• _Exercise requirements_
Of the records that follow, copy only the lines from the line containing "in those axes" to the line containing "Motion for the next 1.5", both included, exactly as written.

• _Data extracts_
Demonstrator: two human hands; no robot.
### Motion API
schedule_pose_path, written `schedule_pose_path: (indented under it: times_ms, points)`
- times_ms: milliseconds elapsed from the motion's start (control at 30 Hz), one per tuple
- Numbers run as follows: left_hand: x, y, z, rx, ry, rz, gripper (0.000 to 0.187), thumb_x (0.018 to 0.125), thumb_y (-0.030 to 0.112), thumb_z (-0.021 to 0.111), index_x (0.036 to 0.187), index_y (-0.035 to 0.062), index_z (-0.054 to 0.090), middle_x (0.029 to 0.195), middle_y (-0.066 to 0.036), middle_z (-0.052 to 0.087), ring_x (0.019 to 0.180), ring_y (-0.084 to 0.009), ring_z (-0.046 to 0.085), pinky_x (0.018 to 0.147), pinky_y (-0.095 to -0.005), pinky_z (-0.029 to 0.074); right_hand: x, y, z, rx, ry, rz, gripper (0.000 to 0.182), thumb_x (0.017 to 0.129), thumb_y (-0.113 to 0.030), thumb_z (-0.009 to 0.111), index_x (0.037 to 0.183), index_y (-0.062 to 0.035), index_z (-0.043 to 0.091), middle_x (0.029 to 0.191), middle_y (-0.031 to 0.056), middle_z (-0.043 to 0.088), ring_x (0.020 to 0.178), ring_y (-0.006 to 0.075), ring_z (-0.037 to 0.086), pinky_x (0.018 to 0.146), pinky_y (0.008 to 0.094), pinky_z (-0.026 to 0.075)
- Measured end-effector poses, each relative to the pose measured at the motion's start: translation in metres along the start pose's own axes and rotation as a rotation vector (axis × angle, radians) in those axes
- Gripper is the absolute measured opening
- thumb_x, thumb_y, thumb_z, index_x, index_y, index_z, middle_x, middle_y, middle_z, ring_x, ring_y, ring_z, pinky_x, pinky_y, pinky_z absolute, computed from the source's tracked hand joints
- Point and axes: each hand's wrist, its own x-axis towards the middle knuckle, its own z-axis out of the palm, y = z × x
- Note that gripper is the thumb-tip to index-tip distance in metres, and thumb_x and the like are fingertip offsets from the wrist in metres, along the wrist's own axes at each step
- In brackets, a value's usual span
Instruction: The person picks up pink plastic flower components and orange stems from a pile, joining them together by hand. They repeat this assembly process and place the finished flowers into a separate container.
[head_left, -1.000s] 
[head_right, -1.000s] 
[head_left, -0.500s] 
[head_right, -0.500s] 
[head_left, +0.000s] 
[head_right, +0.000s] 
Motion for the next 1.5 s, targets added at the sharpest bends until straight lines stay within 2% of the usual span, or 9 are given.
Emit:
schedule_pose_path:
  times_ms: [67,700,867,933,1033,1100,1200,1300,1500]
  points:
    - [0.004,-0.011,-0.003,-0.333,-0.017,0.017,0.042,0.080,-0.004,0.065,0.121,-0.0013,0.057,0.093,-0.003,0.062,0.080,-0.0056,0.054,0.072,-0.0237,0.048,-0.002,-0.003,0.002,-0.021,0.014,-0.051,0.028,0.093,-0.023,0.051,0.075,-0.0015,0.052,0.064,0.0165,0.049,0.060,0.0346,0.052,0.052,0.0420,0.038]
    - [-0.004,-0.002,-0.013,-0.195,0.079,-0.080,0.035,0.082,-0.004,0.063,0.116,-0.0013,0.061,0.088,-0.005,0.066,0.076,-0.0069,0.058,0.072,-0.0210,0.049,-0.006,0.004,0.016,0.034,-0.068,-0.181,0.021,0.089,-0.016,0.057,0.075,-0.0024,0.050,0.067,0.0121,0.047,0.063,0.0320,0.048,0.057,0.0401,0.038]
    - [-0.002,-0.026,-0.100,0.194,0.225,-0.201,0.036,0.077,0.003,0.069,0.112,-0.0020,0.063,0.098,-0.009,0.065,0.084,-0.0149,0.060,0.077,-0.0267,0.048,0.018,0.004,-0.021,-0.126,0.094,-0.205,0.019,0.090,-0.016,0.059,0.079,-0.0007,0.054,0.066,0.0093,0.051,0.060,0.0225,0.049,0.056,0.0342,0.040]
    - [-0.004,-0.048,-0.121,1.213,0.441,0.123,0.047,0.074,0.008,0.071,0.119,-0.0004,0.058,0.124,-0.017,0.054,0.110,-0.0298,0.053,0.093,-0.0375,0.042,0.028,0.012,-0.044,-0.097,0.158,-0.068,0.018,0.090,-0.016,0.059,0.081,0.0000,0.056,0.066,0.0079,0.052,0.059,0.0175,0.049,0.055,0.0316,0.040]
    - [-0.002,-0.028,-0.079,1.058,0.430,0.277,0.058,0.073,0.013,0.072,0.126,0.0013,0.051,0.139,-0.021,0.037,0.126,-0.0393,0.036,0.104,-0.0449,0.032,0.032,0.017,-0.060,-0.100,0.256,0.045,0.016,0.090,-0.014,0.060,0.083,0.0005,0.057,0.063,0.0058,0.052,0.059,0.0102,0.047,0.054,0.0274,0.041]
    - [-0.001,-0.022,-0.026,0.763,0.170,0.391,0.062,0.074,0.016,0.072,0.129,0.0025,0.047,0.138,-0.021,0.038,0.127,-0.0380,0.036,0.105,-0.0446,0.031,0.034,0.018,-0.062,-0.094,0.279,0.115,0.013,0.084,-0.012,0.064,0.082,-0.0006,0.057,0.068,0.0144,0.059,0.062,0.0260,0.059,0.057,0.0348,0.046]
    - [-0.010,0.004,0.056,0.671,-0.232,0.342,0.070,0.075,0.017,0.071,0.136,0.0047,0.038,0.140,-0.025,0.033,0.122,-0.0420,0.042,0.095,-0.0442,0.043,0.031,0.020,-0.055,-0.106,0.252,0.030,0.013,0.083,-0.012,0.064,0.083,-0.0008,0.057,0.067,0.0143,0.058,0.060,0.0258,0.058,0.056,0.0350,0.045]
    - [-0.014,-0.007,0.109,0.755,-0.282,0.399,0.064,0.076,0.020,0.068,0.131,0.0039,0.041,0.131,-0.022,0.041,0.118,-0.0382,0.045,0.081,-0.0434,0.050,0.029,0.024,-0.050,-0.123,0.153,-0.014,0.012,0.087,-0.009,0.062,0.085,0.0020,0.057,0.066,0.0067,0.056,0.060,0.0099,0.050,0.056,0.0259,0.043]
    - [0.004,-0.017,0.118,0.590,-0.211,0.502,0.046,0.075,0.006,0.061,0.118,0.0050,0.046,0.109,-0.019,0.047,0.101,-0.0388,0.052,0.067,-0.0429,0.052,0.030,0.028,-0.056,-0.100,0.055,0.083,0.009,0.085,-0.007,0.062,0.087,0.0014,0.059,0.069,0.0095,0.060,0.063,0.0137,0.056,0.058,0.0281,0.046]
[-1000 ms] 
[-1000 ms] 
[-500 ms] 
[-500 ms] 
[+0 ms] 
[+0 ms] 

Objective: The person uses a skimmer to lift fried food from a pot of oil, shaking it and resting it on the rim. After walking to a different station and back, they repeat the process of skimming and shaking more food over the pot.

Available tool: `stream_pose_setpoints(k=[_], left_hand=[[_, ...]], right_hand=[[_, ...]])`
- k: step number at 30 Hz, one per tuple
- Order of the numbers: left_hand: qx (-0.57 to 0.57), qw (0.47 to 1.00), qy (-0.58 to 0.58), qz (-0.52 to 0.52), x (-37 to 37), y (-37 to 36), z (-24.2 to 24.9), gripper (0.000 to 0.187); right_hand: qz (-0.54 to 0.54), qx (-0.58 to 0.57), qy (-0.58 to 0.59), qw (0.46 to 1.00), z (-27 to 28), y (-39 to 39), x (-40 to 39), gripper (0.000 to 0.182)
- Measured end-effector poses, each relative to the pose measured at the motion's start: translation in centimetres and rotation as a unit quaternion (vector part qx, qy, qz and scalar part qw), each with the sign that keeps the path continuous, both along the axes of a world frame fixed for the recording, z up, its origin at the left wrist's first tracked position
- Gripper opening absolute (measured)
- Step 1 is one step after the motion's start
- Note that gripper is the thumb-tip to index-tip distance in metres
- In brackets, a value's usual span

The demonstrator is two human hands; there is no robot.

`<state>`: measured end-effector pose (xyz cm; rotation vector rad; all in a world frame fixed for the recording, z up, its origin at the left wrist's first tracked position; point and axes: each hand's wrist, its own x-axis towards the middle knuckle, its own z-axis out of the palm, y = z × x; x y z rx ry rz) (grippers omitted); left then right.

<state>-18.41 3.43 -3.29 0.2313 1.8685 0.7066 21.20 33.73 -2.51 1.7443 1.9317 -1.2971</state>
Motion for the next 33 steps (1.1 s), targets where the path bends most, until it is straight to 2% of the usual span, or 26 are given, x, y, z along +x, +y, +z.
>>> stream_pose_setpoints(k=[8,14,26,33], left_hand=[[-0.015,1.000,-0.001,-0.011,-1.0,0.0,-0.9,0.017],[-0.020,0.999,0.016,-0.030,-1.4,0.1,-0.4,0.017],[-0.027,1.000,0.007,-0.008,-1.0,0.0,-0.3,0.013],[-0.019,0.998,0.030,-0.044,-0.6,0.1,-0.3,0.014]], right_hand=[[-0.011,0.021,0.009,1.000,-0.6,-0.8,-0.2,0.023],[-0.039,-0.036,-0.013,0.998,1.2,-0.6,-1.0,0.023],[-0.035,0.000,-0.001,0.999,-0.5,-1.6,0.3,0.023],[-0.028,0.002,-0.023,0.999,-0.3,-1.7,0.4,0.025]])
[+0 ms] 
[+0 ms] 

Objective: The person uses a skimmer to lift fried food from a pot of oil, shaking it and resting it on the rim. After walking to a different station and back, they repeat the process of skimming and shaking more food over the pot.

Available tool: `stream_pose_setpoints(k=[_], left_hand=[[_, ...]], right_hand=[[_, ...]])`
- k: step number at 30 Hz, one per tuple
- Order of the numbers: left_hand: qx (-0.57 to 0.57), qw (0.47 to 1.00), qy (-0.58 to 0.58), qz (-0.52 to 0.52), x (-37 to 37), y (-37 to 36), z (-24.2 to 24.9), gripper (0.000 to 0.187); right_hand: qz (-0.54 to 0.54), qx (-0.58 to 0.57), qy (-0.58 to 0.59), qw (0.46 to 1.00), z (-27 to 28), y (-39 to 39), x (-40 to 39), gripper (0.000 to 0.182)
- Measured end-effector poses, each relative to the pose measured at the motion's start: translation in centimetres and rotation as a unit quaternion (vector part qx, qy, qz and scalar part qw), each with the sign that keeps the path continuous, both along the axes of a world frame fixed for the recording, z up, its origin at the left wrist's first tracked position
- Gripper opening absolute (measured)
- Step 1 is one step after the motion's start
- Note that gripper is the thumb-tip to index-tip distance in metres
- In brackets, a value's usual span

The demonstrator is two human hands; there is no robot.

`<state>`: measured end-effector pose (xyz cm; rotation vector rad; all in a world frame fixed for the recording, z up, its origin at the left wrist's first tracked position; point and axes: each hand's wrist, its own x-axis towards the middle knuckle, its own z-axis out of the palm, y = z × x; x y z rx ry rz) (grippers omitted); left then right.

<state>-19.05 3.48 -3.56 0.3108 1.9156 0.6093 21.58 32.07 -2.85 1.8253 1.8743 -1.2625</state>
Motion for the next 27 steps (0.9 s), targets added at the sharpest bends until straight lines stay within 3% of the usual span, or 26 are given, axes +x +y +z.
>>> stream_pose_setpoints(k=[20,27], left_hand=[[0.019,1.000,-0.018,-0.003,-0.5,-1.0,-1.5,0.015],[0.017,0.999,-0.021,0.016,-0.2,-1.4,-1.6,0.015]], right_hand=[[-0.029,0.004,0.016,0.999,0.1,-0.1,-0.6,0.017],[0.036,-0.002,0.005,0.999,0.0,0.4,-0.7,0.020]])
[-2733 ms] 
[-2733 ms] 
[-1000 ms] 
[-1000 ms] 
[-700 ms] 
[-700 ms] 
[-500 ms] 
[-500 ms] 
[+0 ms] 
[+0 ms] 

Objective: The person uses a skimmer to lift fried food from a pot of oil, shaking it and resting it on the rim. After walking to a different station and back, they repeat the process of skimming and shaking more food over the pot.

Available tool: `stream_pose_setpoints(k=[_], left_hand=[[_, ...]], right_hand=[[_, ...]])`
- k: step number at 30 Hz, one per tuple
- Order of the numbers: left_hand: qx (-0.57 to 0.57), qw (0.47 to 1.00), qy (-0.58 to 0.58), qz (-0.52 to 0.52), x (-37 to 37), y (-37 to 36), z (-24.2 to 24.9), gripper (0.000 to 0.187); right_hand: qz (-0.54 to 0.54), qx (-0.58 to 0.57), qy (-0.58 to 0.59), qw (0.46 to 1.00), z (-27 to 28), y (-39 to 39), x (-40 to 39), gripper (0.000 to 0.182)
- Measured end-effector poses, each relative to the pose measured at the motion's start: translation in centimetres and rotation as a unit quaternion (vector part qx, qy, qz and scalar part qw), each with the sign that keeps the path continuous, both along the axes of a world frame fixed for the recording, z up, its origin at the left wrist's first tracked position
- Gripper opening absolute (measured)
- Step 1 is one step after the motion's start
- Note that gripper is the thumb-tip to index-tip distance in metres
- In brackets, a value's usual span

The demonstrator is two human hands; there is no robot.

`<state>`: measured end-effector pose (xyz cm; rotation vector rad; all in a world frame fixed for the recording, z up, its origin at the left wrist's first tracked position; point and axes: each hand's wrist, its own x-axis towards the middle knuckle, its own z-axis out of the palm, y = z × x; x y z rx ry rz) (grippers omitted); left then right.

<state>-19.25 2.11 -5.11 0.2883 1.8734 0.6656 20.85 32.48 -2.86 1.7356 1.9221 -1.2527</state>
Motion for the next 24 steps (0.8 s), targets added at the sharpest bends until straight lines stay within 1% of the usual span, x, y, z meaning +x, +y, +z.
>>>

• _Your solution_
- Measured end-effector poses, each relative to the pose measured at the motion's start: translation in metres along the start pose's own axes and rotation as a rotation vector (axis × angle, radians) in those axes
- Gripper is the absolute measured opening
- thumb_x, thumb_y, thumb_z, index_x, index_y, index_z, middle_x, middle_y, middle_z, ring_x, ring_y, ring_z, pinky_x, pinky_y, pinky_z absolute, computed from the source's tracked hand joints
- Point and axes: each hand's wrist, its own x-axis towards the middle knuckle, its own z-axis out of the palm, y = z × x
- Note that gripper is the thumb-tip to index-tip distance in metres, and thumb_x and the like are fingertip offsets from the wrist in metres, along the wrist's own axes at each step
- In brackets, a value's usual span
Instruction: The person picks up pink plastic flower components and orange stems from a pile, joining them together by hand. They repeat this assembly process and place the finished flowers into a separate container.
[head_left, -1.000s] 
[head_right, -1.000s] 
[head_left, -0.500s] 
[head_right, -0.500s] 
[head_left, +0.000s] 
[head_right, +0.000s] 
Motion for the next 1.5 s, targets added at the sharpest bends until straight lines stay within 2% of the usual span, or 9 are given.

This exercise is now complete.